» THE PROBLEM
Go through the material and tally the lines containing the string "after". Give the total alone.

» PROVIDED MATERIAL
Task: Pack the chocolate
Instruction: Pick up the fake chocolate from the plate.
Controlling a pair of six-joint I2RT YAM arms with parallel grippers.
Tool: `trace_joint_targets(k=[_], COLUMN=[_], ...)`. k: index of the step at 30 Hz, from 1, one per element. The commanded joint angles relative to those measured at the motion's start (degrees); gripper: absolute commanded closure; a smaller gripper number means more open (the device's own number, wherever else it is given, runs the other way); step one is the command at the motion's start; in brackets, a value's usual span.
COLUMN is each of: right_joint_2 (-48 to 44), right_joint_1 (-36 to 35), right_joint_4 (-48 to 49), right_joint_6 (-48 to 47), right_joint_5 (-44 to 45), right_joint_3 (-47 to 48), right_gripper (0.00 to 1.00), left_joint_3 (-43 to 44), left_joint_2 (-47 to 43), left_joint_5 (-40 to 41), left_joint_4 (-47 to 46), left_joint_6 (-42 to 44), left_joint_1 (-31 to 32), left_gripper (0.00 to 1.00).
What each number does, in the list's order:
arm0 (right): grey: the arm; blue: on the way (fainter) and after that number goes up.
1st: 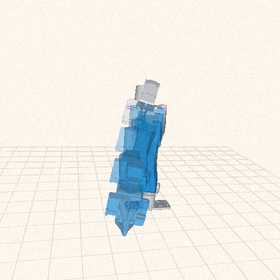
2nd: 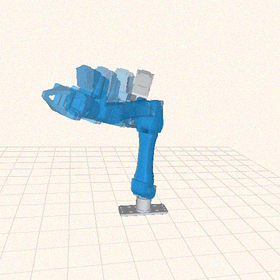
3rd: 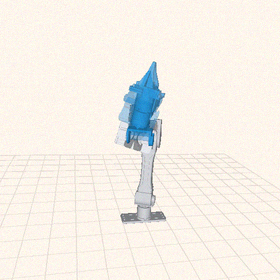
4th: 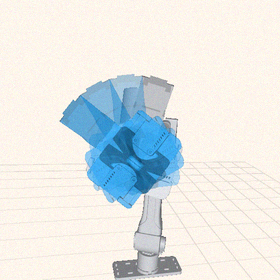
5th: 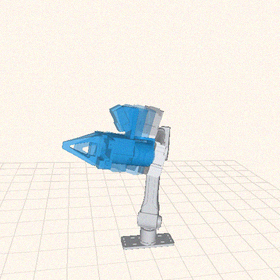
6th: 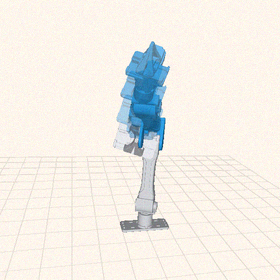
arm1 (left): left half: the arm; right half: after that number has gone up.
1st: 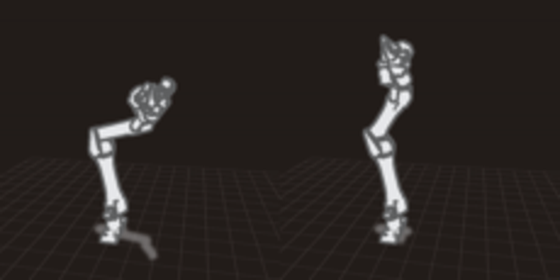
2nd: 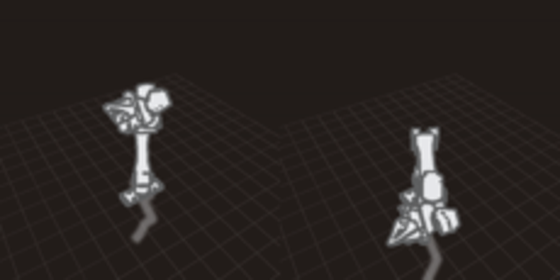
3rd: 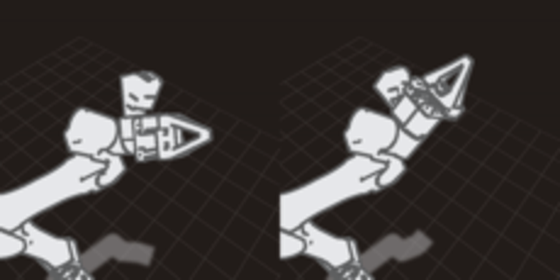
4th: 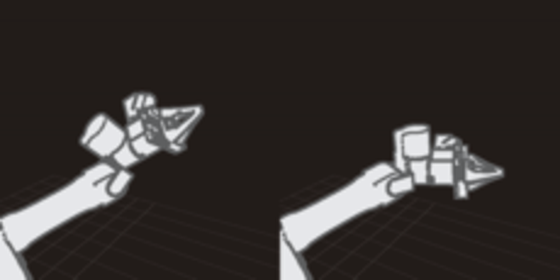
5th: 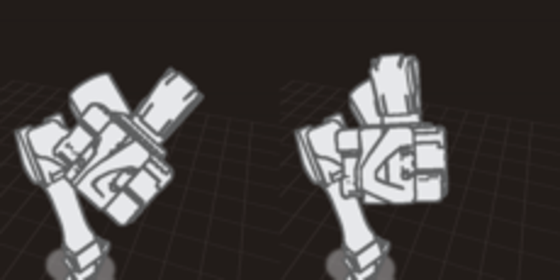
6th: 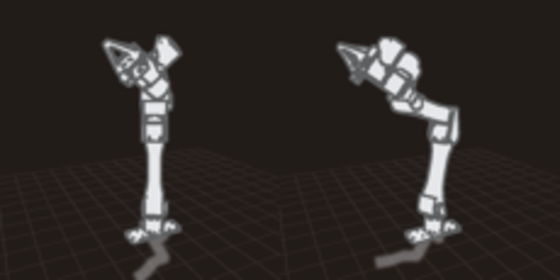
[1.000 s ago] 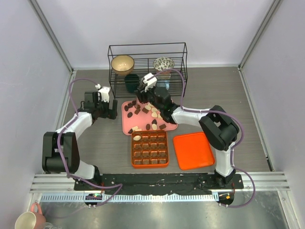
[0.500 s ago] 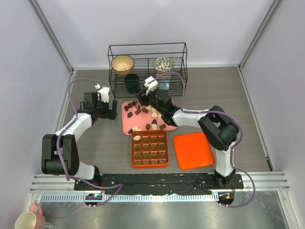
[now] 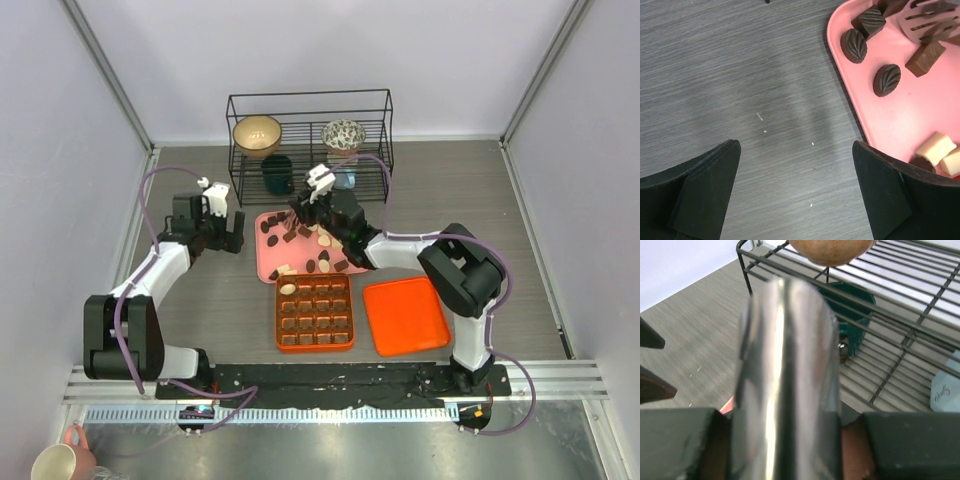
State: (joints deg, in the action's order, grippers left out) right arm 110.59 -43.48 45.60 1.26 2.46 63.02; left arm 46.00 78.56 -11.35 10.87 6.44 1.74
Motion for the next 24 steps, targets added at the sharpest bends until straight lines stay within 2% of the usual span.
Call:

» TASK OUTPUT
2